■ **Required work**
Below is a listing. Set down exactly the lines from the one containing "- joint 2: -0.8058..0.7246" through the one containing "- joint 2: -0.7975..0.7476", both ends included, and leave out the rest.

■ **Raw data**

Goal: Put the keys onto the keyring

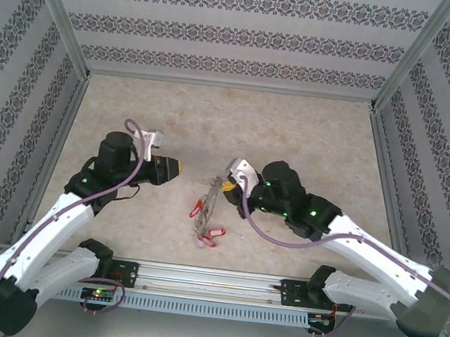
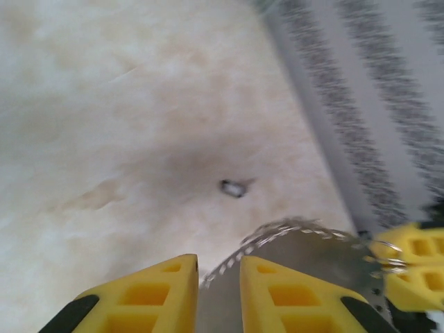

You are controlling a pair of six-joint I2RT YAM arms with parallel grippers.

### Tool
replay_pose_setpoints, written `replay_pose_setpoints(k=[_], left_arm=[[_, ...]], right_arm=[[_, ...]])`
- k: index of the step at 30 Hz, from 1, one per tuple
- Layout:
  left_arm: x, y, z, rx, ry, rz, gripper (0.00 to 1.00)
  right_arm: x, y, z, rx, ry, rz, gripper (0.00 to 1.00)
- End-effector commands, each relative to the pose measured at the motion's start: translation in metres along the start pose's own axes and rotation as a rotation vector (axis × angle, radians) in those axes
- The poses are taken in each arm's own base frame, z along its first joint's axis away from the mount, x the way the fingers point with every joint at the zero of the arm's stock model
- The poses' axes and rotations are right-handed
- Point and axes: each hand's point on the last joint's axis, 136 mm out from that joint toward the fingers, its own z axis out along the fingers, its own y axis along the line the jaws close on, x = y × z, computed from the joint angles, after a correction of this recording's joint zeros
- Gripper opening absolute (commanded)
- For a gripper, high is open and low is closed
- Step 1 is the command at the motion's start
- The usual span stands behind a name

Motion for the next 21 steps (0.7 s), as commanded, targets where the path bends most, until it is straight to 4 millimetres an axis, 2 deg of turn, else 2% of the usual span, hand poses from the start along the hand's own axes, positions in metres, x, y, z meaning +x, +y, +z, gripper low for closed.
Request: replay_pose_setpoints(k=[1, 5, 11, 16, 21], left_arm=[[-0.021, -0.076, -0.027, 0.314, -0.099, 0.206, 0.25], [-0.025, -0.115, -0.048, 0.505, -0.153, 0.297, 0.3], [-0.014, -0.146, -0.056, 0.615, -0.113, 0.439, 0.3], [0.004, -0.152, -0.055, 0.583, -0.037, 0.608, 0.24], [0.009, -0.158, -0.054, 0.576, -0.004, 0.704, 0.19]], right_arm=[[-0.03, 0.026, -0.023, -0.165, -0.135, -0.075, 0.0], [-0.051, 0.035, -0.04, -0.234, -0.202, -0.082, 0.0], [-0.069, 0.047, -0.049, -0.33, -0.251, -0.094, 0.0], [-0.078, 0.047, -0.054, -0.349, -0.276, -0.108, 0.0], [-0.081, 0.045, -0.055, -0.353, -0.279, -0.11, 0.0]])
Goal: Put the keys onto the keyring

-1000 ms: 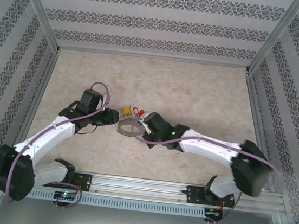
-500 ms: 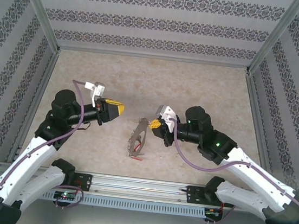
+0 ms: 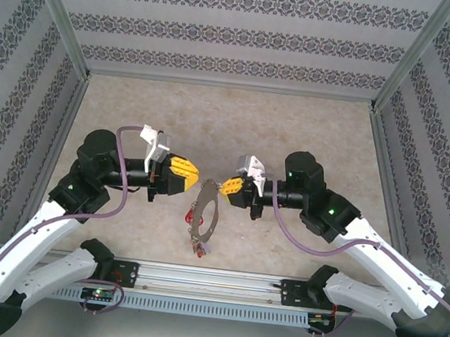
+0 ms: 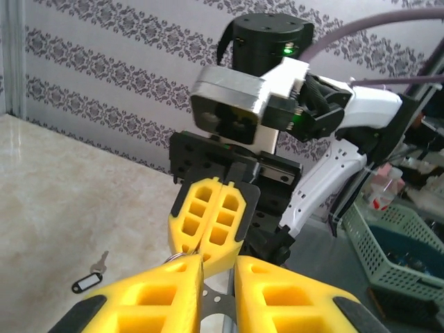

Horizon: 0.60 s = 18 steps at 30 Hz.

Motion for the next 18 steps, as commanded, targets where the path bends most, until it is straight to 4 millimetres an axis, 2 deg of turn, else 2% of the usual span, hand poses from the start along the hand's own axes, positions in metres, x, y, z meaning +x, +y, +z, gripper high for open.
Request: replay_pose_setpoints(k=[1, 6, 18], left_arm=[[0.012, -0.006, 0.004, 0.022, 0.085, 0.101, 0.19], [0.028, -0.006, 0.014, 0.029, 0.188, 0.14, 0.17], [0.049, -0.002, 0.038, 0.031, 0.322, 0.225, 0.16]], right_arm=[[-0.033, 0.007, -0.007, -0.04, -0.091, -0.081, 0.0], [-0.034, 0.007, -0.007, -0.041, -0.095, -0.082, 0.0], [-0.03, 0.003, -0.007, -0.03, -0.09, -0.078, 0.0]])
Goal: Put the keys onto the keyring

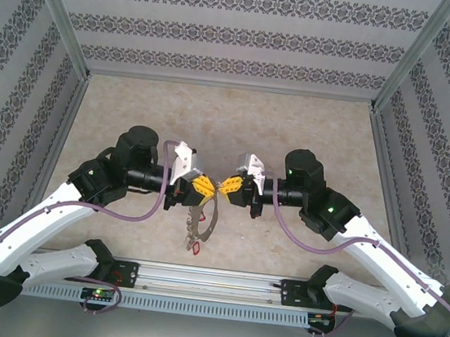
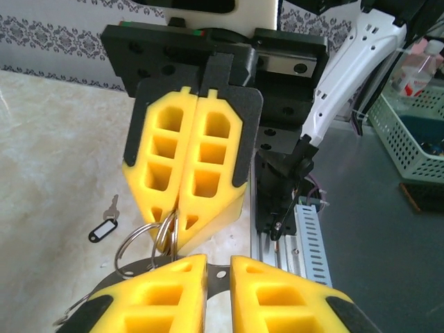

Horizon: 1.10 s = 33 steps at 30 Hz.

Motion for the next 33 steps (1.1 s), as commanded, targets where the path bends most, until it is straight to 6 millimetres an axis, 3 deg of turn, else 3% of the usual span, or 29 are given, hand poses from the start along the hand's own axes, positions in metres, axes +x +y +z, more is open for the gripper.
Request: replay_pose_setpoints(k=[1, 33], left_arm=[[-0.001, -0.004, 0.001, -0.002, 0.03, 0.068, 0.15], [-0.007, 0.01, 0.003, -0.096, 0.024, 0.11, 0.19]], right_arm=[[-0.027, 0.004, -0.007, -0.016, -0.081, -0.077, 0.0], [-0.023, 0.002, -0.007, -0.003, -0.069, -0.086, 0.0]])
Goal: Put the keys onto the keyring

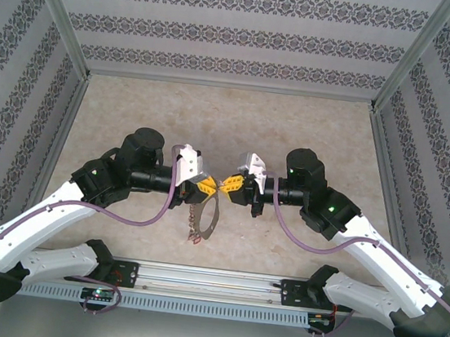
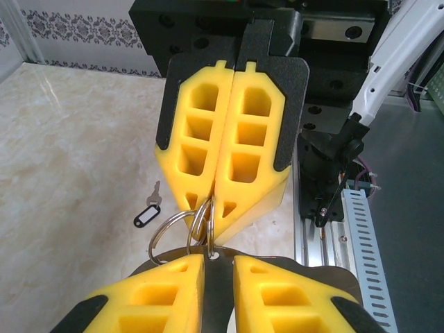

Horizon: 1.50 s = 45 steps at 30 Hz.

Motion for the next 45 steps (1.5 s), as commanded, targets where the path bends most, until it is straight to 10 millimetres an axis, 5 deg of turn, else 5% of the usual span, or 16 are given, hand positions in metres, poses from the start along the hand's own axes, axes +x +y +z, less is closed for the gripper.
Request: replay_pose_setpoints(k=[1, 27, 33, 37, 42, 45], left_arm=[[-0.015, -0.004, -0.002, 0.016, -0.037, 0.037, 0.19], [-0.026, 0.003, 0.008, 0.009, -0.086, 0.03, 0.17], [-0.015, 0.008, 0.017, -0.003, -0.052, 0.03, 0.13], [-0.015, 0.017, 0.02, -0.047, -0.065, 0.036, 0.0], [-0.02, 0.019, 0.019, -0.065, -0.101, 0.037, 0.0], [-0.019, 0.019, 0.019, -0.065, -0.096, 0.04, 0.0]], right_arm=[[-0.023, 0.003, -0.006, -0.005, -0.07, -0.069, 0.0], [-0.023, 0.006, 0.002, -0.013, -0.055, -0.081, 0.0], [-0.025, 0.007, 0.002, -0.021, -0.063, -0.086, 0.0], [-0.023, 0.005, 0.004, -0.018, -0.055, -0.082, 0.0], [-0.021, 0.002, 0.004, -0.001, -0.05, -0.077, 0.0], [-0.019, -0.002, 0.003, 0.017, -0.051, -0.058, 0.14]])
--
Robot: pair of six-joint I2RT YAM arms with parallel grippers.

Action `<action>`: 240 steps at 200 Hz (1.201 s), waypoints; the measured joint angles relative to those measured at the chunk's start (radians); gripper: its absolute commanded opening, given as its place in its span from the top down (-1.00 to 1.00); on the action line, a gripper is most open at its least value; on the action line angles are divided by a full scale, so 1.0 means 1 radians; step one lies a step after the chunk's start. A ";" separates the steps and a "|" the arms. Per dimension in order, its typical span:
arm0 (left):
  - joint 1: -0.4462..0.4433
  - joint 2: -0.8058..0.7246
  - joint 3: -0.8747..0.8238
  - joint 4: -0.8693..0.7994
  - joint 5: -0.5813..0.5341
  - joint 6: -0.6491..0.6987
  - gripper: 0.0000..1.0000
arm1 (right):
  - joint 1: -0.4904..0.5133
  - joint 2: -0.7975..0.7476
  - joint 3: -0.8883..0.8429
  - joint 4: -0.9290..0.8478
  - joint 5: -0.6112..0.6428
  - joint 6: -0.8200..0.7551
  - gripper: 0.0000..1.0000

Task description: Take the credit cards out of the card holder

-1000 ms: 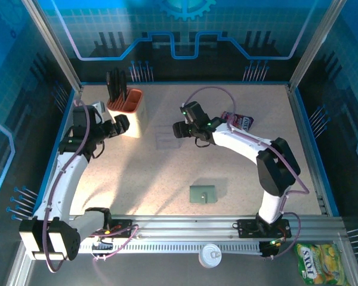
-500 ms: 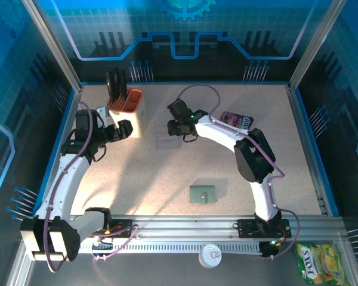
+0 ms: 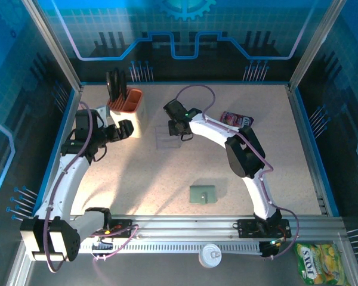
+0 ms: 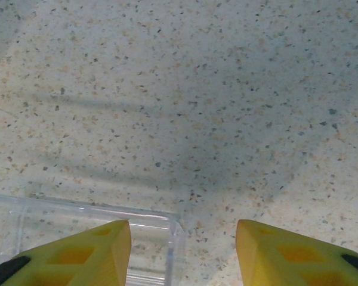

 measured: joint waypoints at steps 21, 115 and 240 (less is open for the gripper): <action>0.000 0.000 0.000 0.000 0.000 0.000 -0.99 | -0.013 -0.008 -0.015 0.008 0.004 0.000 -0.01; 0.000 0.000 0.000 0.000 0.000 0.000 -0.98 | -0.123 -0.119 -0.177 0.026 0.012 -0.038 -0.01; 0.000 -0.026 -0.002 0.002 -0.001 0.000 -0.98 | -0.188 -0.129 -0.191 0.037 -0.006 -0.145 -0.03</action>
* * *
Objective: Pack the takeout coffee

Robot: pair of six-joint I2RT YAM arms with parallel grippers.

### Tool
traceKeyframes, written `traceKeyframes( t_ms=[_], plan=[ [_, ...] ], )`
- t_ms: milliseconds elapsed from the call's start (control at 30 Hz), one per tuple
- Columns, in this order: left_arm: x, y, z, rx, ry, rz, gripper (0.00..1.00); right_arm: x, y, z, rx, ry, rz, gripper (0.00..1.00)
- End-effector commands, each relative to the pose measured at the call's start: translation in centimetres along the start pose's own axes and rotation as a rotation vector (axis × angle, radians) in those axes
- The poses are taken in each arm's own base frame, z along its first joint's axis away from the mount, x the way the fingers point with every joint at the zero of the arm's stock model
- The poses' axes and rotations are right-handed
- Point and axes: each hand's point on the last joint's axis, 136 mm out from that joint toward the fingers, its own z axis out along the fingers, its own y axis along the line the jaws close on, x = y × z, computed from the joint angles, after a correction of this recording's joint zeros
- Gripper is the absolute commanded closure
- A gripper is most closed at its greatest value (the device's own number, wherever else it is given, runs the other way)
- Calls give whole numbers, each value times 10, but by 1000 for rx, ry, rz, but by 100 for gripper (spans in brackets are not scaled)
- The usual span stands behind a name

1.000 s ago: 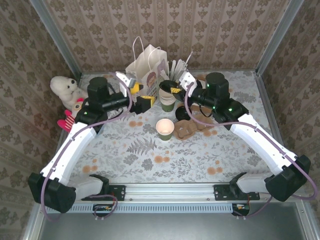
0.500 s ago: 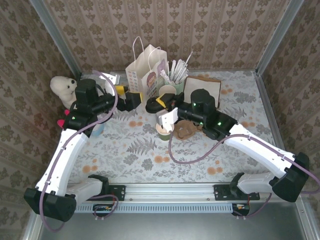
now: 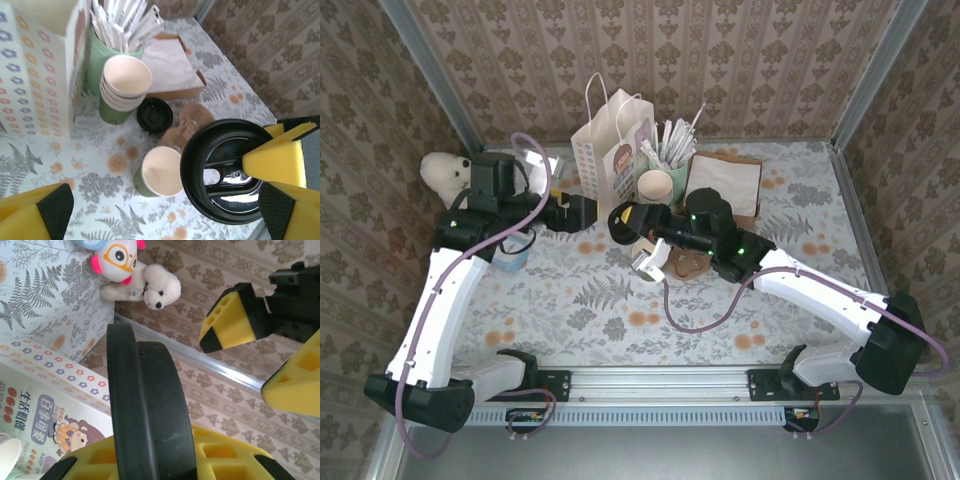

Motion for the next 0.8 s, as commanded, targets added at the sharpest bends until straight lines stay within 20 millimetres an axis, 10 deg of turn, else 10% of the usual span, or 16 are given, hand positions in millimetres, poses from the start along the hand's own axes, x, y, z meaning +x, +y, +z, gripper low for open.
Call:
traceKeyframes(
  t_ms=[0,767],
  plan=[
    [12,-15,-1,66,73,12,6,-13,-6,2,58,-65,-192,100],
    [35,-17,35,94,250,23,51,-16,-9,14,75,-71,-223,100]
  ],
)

■ **Your solution**
  - joint 2: -0.8058..0.7246
  - joint 3: -0.8747..0.8238
  - joint 4: -0.8693..0.7994
  - joint 5: -0.5813..0.5341
  - joint 6: -0.6491..0.6987
  - gripper: 0.0000..1.0000
arm1 (right):
  - joint 1: -0.4904..0.5133
  - joint 2: -0.7975..0.7476

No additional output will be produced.